All of the entries are to be printed exactly as they appear.
[Input for this task Boundary: Start]
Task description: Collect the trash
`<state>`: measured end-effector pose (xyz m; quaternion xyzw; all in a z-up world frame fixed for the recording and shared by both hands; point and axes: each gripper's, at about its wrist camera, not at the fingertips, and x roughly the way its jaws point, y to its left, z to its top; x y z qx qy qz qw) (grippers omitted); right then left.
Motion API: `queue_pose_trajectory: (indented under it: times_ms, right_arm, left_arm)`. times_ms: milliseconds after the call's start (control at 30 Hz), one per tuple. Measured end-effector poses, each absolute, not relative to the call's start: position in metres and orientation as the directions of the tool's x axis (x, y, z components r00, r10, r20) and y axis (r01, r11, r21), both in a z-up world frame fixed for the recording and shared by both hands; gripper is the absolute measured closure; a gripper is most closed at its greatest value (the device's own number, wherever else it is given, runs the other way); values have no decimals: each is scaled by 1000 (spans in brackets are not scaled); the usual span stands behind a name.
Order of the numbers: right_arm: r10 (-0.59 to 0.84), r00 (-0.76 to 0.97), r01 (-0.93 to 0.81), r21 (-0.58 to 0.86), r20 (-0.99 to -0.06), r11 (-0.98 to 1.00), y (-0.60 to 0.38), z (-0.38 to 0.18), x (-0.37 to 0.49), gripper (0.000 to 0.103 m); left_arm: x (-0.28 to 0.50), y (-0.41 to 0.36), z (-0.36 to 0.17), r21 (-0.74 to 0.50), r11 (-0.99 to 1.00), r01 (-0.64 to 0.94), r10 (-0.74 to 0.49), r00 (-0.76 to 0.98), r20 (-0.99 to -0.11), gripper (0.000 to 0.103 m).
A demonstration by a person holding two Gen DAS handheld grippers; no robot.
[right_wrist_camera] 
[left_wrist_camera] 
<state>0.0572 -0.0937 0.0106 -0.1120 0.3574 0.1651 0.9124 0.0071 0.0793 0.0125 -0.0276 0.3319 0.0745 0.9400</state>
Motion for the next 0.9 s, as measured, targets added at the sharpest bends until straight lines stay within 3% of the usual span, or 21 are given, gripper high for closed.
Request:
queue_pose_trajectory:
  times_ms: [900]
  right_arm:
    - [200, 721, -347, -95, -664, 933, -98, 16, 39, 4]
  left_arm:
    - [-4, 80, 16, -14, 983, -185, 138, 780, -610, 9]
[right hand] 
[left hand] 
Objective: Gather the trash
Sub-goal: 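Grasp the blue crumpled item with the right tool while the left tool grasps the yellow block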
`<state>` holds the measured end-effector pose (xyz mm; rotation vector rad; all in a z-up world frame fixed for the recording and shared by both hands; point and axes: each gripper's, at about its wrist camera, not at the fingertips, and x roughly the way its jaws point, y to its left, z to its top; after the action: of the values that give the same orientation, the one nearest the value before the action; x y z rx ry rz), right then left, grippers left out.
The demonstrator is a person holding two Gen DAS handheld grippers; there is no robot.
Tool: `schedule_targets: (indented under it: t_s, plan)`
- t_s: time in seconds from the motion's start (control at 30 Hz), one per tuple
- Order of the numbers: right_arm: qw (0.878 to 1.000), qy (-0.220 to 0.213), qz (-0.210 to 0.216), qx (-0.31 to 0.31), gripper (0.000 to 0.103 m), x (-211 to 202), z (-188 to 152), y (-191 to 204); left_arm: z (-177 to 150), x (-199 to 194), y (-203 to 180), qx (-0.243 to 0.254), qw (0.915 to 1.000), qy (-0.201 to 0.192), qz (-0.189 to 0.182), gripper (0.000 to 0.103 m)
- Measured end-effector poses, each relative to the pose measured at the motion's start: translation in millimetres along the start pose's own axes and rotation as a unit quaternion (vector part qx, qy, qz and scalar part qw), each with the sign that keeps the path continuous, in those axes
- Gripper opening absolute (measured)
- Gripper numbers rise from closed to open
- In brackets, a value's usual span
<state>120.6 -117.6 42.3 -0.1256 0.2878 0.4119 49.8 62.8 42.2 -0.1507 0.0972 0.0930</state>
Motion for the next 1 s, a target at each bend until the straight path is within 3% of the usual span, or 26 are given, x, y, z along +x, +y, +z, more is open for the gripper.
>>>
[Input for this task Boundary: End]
[Completed task]:
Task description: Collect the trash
`<state>`: measured end-effector pose (xyz m; quaternion xyzw; all in a z-up world frame fixed for the recording and shared by both hands; point and axes: each gripper's, at about its wrist camera, not at the fingertips, and x roughly the way its jaws point, y to its left, z to its top; x y z qx qy qz qw) (grippers omitted); right then left.
Motion API: `queue_pose_trajectory: (indented under it: times_ms, right_arm, left_arm)`. times_ms: milliseconds after the call's start (control at 30 Hz), one per tuple. Measured end-effector poses, each absolute, not relative to the call's start: position in metres and orientation as the directions of the tool's x axis (x, y, z components r00, r10, r20) and y axis (r01, r11, r21), both in a z-up world frame fixed for the recording and shared by both hands; gripper is the absolute measured closure; a gripper is most closed at its greatest value (the device's own number, wherever else it is given, runs the other way); values have no decimals: each is scaled by 1000 (spans in brackets are not scaled); the usual span stands behind a name.
Order of the numbers: right_arm: r10 (-0.59 to 0.84), r00 (-0.76 to 0.97), r01 (-0.93 to 0.81), r21 (-0.58 to 0.86), r20 (-0.99 to -0.06), r11 (-0.98 to 1.00), y (-0.60 to 0.38), z (-0.38 to 0.18), x (-0.37 to 0.49), gripper (0.000 to 0.103 m); left_arm: x (-0.28 to 0.50), y (-0.41 to 0.36), z (-0.36 to 0.17), r21 (-0.74 to 0.50), r11 (-0.99 to 1.00), r01 (-0.64 to 0.94), r10 (-0.74 to 0.49), r00 (-0.76 to 0.98), r20 (-0.99 to -0.11), gripper (0.000 to 0.103 m).
A demonstration by a person holding two Gen DAS handheld grippers; no robot.
[right_wrist_camera] 
[left_wrist_camera] 
<state>0.0572 -0.0937 0.0106 -0.1120 0.3574 0.1651 0.9124 0.0071 0.0793 0.0125 -0.0276 0.3319 0.0745 0.9400</state>
Motion for the next 0.9 s, as measured, targets added at the sharpest bends until straight lines stay within 3% of the usual span, or 21 are given, gripper high for closed.
Request:
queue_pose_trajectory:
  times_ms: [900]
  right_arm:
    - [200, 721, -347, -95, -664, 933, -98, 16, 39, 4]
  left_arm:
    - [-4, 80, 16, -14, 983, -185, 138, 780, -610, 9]
[right hand] 
[left hand] 
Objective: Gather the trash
Sub-goal: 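Grasp the blue crumpled item with the right tool while the left tool grasps the yellow block
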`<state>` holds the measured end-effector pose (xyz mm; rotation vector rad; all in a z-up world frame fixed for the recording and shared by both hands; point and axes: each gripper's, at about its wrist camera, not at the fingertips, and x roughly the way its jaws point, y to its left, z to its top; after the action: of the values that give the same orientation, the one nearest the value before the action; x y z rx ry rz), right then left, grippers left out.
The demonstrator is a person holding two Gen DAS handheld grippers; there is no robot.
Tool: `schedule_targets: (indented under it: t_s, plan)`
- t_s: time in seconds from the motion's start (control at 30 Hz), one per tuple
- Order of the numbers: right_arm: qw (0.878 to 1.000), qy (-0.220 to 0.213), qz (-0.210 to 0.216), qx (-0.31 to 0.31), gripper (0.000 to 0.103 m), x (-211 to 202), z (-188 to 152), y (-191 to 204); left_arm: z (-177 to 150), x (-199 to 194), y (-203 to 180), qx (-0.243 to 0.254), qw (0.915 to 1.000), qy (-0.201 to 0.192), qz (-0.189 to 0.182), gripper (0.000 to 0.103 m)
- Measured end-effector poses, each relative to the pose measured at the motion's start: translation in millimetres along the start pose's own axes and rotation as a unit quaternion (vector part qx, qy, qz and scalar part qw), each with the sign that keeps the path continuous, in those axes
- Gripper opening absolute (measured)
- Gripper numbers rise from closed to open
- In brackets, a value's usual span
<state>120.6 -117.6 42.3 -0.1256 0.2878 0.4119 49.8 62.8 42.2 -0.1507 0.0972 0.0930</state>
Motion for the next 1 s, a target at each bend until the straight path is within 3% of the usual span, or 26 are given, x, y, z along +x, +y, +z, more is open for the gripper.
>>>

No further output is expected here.